Viewed comparatively, these approaches do not solve the same diagnostic problem. dd-cfDNA currently has the strongest multicenter support for non-invasive injury triage, but its interpretability declines when graft injury is driven by infection, recent biopsy, or other non-alloimmune causes. Urinary CXCL9/CXCL10 are often better suited to ruling out active intragraft inflammation, yet their specificity falls in BK virus infection, urinary tract infection, and other inflammatory states, and threshold performance may vary across platforms and normalization strategies. GEP and TTV add contextual information rather than phenotype resolution and are therefore most useful when paired with injury or inflammatory markers rather than used as stand-alone surrogates of rejection. By contrast, biopsy transcriptomics offers the strongest phenotype adjudication once tissue is obtained, but its added value is constrained by cost, access, intercenter variability, and persistent discordance with conventional histology in some patterns. In practical terms, the main limitation of the field is no longer lack of signal, but the risk of applying a biologically informative test outside the context for which it is most interpretable.

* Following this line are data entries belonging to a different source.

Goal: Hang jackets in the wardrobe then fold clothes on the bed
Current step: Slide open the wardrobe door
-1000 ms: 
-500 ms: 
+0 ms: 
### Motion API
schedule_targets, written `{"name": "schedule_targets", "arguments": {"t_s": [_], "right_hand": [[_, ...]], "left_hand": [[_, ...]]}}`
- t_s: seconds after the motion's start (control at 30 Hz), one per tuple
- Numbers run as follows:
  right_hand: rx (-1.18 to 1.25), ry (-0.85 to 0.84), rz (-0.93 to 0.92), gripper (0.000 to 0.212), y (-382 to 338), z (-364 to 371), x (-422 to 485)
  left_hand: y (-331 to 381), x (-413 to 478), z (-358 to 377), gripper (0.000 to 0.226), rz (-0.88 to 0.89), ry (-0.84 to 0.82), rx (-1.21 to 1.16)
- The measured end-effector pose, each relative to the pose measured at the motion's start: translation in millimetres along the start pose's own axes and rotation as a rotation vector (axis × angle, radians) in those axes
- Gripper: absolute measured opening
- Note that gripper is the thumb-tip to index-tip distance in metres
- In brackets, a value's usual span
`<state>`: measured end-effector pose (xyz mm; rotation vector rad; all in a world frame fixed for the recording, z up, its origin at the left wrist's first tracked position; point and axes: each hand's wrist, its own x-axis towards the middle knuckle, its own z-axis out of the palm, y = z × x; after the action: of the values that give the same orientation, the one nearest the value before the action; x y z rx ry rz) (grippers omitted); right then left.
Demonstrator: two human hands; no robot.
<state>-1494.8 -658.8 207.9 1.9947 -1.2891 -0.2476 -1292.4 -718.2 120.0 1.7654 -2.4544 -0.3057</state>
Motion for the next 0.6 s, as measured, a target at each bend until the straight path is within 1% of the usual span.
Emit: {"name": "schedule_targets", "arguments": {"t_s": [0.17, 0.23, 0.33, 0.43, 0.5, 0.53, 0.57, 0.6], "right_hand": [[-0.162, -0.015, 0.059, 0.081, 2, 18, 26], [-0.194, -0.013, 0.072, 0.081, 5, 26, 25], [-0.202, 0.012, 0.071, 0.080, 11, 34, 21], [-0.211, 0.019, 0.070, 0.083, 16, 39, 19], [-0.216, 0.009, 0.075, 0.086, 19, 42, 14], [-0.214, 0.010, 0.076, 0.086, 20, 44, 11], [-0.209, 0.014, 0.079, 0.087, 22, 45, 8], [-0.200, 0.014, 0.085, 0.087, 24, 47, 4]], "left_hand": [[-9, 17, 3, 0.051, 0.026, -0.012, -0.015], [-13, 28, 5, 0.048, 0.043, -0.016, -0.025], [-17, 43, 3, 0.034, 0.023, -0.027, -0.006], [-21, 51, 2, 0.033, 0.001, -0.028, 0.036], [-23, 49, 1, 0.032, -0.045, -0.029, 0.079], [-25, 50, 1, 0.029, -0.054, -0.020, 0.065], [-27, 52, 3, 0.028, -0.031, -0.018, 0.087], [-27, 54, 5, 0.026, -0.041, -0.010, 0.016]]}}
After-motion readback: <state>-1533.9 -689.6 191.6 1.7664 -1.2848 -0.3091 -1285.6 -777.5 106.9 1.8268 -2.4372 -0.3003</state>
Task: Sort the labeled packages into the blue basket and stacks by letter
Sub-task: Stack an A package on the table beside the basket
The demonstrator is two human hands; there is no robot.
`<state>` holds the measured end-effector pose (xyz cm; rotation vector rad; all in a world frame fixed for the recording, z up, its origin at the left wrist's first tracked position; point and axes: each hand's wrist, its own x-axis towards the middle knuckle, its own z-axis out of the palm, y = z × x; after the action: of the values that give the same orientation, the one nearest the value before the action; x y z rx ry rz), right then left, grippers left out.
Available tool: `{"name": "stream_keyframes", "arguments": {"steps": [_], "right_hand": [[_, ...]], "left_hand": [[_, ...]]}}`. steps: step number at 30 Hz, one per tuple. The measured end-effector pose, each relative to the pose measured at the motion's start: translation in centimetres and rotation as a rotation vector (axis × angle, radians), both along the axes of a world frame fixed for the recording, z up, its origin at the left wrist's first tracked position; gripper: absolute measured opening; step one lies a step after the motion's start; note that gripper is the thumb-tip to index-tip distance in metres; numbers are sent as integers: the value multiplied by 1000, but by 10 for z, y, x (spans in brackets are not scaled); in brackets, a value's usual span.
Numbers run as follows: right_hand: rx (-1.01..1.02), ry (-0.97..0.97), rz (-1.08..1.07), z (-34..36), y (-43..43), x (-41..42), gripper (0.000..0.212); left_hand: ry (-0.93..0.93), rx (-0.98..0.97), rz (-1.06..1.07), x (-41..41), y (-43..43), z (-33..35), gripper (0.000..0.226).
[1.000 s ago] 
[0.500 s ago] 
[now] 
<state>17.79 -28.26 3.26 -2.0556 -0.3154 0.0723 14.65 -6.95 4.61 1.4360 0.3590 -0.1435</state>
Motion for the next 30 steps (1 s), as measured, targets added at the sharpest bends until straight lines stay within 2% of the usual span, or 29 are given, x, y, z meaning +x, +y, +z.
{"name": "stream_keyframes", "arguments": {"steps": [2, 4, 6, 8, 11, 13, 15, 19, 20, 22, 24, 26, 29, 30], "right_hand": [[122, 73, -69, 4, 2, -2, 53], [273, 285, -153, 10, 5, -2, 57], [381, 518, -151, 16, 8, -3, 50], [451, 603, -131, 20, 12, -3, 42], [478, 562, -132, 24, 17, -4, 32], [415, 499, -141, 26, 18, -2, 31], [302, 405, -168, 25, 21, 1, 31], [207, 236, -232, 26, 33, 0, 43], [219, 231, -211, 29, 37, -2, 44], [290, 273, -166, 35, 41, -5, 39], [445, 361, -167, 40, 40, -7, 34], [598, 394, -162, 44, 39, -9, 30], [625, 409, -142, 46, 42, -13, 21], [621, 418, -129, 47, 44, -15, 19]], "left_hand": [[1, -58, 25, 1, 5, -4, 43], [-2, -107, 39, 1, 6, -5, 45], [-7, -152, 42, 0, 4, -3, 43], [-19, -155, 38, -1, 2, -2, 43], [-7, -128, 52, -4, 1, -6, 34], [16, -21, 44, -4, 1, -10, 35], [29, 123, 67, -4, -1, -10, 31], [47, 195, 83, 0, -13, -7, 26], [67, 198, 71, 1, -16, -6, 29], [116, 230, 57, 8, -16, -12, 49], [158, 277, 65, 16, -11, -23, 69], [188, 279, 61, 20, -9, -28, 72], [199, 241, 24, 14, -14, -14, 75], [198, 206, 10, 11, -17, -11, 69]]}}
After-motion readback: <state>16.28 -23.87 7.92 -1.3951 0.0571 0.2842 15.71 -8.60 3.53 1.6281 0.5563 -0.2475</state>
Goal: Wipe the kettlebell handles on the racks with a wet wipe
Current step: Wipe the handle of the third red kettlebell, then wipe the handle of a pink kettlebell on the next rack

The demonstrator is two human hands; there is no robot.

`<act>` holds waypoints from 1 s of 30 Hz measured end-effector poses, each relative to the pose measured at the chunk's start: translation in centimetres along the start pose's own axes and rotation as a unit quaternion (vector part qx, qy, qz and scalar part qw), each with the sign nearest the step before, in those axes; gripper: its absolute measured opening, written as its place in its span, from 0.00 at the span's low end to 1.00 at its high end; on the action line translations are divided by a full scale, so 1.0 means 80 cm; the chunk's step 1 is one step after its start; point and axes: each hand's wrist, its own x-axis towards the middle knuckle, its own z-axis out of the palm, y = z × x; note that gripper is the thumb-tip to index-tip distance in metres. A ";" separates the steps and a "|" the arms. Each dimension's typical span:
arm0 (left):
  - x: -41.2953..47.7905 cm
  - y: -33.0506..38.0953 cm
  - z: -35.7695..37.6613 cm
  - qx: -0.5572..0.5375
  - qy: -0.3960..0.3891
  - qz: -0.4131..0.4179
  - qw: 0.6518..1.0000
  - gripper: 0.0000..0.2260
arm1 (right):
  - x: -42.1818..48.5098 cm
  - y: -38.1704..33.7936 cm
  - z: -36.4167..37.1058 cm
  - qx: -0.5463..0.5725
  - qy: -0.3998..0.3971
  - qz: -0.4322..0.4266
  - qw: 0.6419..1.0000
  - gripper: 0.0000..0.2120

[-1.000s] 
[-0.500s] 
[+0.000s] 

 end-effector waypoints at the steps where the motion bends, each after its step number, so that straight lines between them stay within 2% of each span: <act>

7. Artificial Intelligence and Machine Learning in Kidney Allograft Rejection

AI and ML are increasingly being positioned as integrative tools across the kidney-transplant continuum, from donor–recipient matching and perioperative risk estimation to long-term surveillance for rejection and graft failure. Recent reviews emphasize that the value of these models should not be judged by accuracy alone, but by whether they improve clinical decision-making, reduce uncertainty, and fit within real-world transplant workflows. In the context of rejection-focused precision medicine, the main promise of AI is not to replace pathology, serology, or biomarkers, but to combine them more effectively [37,200,201,202].

7.1. Risk Prediction and Longitudinal Prognostication

On the risk-prediction side, ML models have moved beyond small proof-of-concept studies. Early work suggested that algorithms such as random forests and gradient boosting could outperform traditional regression when detailed donor and recipient data were available, including for early post-transplant rejection. More recently, a machine-learning–based nomogram built on six clinical and laboratory predictors improved long-term graft-survival prediction over conventional Cox models in a 20-year follow-up cohort, while a multi-step precision pathway for heterogeneous kidney transplant recipients further illustrated how sequential modeling may refine survival prediction in more complex populations. Time-to-event approaches such as random survival forests are particularly attractive in transplantation because they can model non-linear interactions and changing risk over time while still allowing some degree of interpretability through variable-importance ranking and partial-dependence analyses [200,203,204,205].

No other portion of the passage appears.